SpeakUp Threat Report: What Is SpeakUp and How Does It Work?

SpeakUp is a Trojan backdoor that targets both Linux and OSX devices. It was first observed in January 2019. SpeakUp uses Python scripts, POST and GET requests over HTTP to communicate with its main C&C server, and Perl scripts. It checks for availability of specific ports on servers, uses the `arp -a` command, and the `cat /proc/cpuinfo | grep -c “cpu family” 2>&1` command to gather system information. SpeakUp uses the `ifconfig -a` command and the `whoami` command. It uses cron tasks to ensure persistence and can perform brute forcing using a pre-defined list of usernames and passwords in an attempt to log in to administrative panels.
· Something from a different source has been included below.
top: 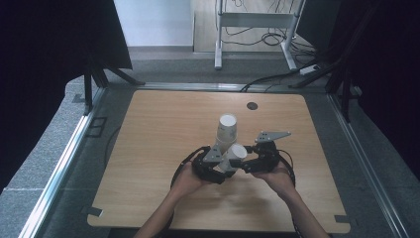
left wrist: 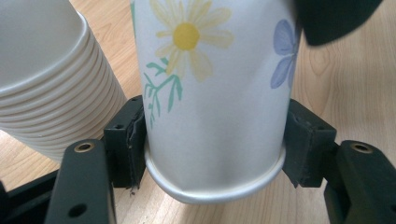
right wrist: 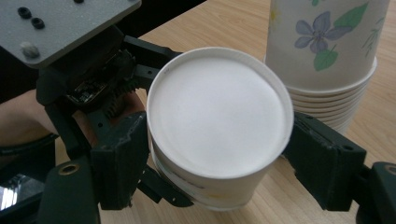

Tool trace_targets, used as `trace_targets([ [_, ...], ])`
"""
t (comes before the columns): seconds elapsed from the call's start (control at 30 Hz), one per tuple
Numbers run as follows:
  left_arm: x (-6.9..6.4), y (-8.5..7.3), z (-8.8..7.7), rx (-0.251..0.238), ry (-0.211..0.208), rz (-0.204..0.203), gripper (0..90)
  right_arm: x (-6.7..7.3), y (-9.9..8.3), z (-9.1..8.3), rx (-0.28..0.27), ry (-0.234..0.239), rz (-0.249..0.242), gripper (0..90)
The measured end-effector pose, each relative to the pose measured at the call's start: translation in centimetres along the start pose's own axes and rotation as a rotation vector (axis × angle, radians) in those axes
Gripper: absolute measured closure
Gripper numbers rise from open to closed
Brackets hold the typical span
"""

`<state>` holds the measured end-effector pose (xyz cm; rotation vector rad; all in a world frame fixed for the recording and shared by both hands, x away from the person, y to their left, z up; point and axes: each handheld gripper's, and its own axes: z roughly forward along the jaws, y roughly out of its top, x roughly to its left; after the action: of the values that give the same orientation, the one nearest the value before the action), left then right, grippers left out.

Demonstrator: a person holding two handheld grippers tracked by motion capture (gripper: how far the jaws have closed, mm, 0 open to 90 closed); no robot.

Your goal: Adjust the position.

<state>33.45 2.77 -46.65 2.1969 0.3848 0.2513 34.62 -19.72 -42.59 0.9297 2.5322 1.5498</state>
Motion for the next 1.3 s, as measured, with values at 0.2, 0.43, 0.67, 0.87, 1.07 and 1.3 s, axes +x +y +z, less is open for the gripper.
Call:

SpeakUp encodes its second-stage payload with Base64 and attempts to exploit the following vulnerabilities in order to execute its malicious script: CVE-2012-0874, CVE-2010-1871, CVE-2017-10271

SpeakUp Malware Capabilities

SpeakUp may use Python to execute commands and scripts, as well as to compile code into binary executables. It may also use application layer protocols to communicate with remote systems, and may attempt to get information about running services and network configuration. SpeakUp may also abuse the cron utility to schedule task execution.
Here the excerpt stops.